I had a friend who used to be Debbie Reynolds neighbor when she lived in Studio City and I was happy to know that she was a good neighbor who happily waved hello and swept her own porch off in the evening... and put on appearances like most all of us do to sometimes hide our pain or sadness. The first time I ever spoke to her was when they were auctioning off the sets, and costumes and props at MGM and I thought... "she must have a plan or a vision for all of this!" and did she ever! The last time I saw her was in Branson Missouri while I was working on a Christmas special and she was still every inch a lady and a star... They both were remarkable people each in her own way and I shall always remember both with genuine fondness and respect... and although we were never destined to be great friends we were meant to know each other if only briefly to share a life lesson or two; and I'll always treasure one of mine as a gentle reminder that it's OK to be in the middle and for the most part out of the sometimes harsh glare of the spotlight to gather my thoughts and make another plan.

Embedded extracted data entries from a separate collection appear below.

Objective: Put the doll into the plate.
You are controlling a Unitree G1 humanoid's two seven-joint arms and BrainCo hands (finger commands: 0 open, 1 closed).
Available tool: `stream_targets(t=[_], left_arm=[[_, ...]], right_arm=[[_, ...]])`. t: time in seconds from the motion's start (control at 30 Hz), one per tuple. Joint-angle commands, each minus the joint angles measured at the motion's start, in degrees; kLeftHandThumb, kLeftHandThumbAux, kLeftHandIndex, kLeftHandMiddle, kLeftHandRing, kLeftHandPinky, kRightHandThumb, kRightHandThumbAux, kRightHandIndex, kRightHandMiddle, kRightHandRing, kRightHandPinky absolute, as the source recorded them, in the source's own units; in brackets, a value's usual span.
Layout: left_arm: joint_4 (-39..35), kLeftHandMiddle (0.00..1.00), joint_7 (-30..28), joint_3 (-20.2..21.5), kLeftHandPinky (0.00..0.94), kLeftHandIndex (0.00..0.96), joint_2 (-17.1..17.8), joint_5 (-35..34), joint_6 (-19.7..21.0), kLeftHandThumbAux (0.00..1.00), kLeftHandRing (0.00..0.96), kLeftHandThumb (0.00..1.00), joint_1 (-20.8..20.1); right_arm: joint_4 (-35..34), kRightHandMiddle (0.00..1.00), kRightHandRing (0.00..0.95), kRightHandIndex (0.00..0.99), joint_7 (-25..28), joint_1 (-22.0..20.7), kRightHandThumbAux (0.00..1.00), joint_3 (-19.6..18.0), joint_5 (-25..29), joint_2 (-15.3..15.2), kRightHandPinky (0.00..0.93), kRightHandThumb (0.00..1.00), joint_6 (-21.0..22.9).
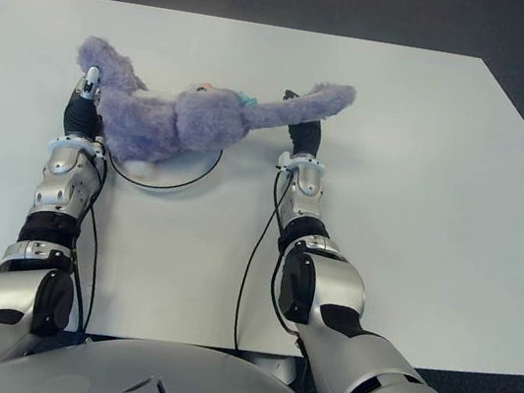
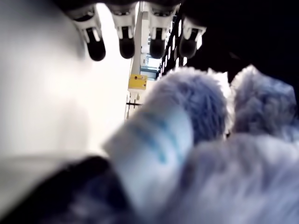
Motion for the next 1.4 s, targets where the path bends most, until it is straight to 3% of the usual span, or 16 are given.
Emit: stream_targets(t=[0.03,0.13,0.37,0.57,0.63,0.67,0.9,1.07,1.2,1.4], left_arm=[[8.10,0.000,-2.70,-0.79,0.000,0.000,-4.54,-1.89,1.68,0.356,0.000,0.000,3.83],[9.54,0.000,-3.48,-0.95,0.000,0.000,-4.96,-1.80,-0.89,0.358,0.000,0.000,4.39],[19.58,0.039,-7.08,-0.55,0.000,0.000,-6.22,-1.17,-13.70,0.365,0.000,0.000,5.57],[23.49,0.050,-8.62,-0.52,0.000,0.000,-7.22,-0.75,-20.73,0.374,0.006,0.000,6.11],[24.49,0.049,-8.78,-0.45,0.000,0.000,-7.65,-0.60,-22.78,0.379,0.007,0.000,6.53],[24.91,0.048,-8.80,-0.42,0.000,0.000,-7.85,-0.55,-23.68,0.387,0.007,0.000,6.74],[27.19,0.049,-8.44,0.48,0.000,0.000,-10.74,-1.42,-30.63,0.432,0.011,0.000,10.19],[29.61,0.054,-9.46,2.37,0.008,0.000,-12.52,-3.54,-32.27,0.453,0.019,0.000,10.64],[32.82,0.054,-12.59,6.32,0.009,0.000,-13.81,-7.39,-30.00,0.452,0.026,0.000,9.78],[35.05,0.061,-14.82,8.67,0.019,0.003,-13.51,-8.05,-28.34,0.444,0.033,0.000,9.20]], right_arm=[[7.28,0.219,0.176,0.397,-0.86,13.32,0.741,-1.20,0.99,4.95,0.165,0.685,3.86],[7.30,0.204,0.167,0.396,-1.01,13.34,0.742,-0.85,0.63,4.85,0.160,0.680,4.04],[7.43,0.182,0.155,0.395,-1.13,13.47,0.744,0.71,-1.06,4.35,0.164,0.674,4.40],[7.43,0.166,0.149,0.395,-1.09,13.77,0.745,1.50,-2.05,4.02,0.163,0.672,4.08],[7.44,0.152,0.137,0.167,-1.10,13.84,0.877,1.69,-2.17,3.94,0.150,0.227,4.08],[7.43,0.149,0.135,0.139,-1.11,13.88,0.898,1.79,-2.20,3.90,0.151,0.162,4.08],[7.34,0.155,0.139,0.137,-1.07,14.13,0.937,2.05,-1.78,3.83,0.157,0.151,3.46],[7.30,0.157,0.144,0.141,-1.01,14.16,0.939,1.78,-1.37,3.85,0.162,0.175,3.17],[7.27,0.161,0.150,0.148,-1.25,14.19,0.931,1.52,-1.10,3.94,0.170,0.193,2.93],[7.31,0.164,0.147,0.146,-1.36,14.25,0.933,2.04,-1.59,3.70,0.163,0.210,3.49]])
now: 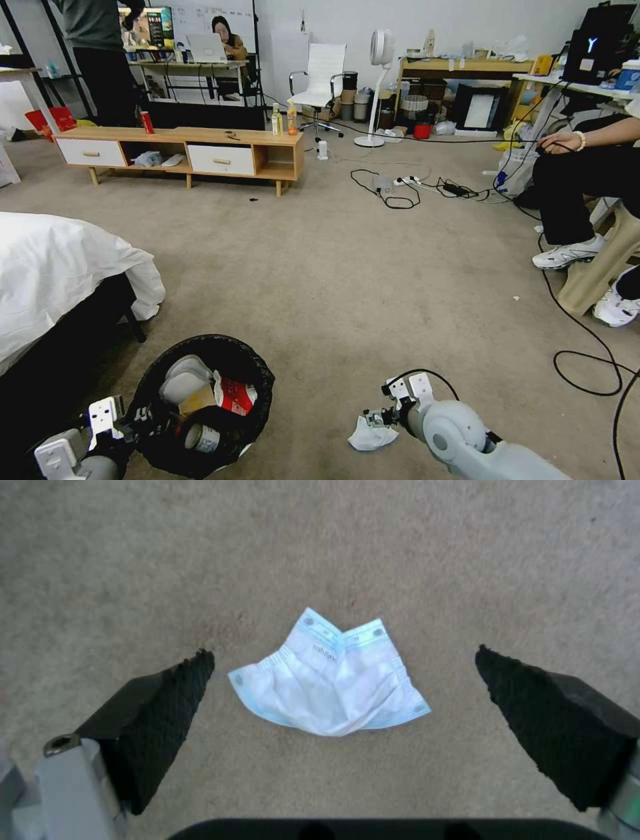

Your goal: Pick up the trash bin and place the garbage on the floor into it.

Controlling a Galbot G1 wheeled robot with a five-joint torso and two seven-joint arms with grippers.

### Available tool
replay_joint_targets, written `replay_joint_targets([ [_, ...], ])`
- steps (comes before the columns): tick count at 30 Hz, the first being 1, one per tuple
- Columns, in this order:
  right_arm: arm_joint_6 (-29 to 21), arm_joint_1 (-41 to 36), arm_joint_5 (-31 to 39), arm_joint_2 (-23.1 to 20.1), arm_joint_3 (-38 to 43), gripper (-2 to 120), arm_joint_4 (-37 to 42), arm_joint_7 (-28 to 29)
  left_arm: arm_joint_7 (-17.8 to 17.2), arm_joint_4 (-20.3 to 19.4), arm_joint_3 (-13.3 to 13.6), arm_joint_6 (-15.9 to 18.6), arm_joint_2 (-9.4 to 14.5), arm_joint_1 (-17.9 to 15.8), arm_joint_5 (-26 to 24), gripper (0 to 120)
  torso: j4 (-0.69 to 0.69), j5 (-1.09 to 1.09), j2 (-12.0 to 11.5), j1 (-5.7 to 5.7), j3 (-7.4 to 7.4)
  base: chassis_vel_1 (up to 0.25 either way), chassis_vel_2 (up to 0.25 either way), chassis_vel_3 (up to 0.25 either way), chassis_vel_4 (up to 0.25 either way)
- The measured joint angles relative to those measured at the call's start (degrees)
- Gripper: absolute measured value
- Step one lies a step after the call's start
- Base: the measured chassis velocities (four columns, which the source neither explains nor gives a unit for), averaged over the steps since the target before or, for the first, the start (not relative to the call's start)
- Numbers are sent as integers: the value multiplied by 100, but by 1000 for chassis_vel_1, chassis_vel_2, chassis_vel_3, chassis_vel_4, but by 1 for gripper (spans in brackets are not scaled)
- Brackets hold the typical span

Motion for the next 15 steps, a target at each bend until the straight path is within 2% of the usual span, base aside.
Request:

It is my distinct impression that each having had a turbulent and sometimes difficult life they eventually found their way to happiness with themselves and each other.
I'm so happy that 2016 is over... I never make New Year Resolutions other than... "I'll try to do the very best I can"... but this year I'm adding "I'm going to always try do the right thing no matter what!" and I'm not going to say or do some of the things that have been said or done to me in retaliation.... with these two simple steps I'm already a better person. Just think of what the world would be like if everyone did this?